**TO DO:** Where a line of the material includes the string "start", copy that line.
↓↓↓
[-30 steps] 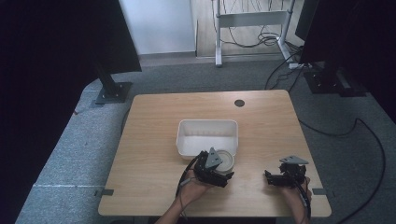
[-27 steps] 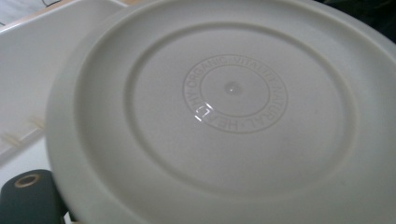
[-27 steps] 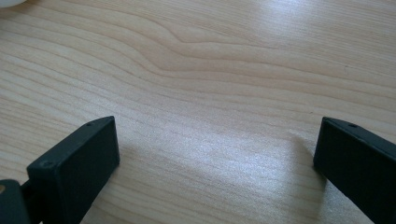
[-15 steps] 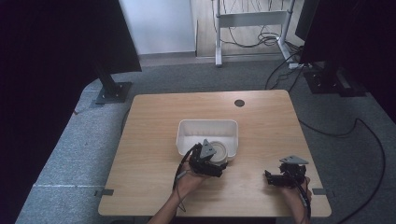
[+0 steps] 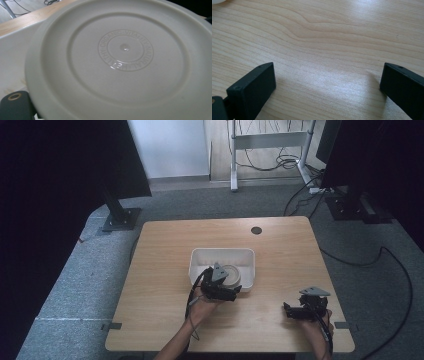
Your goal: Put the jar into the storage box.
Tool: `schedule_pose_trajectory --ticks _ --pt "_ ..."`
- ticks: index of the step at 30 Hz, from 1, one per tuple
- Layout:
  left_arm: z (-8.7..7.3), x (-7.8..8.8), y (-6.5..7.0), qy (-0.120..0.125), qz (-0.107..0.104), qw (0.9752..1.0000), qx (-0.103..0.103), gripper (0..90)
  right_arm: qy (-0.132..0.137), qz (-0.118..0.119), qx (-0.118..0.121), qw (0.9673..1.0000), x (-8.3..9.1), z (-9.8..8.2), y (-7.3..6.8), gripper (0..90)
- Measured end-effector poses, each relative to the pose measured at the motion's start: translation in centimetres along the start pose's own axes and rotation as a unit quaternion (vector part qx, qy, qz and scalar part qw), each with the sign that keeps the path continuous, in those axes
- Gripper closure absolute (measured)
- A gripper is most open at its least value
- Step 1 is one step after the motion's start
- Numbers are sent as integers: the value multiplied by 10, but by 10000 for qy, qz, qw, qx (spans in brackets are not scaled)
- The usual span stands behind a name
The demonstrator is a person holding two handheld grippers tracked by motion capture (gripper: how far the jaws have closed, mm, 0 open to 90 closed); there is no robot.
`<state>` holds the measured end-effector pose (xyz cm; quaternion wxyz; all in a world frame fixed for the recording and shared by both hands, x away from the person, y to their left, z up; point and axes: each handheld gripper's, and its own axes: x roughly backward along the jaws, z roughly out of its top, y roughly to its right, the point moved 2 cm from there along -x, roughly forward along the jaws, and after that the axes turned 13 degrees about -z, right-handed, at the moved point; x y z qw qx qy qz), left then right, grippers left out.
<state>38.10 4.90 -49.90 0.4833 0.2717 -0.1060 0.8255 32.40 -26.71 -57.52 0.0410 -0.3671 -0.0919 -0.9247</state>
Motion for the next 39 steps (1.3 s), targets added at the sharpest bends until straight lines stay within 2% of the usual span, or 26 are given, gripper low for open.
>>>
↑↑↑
**REPLY TO THE TASK:**
- Measured end-effector poses, each relative to the pose measured at the motion's start: translation in centimetres along the start pose's own axes and rotation as a unit quaternion (vector part qx, qy, qz and scalar part qw), each with the sign that keeps the path continuous, in those axes
- Step 1 is one step after the motion's start

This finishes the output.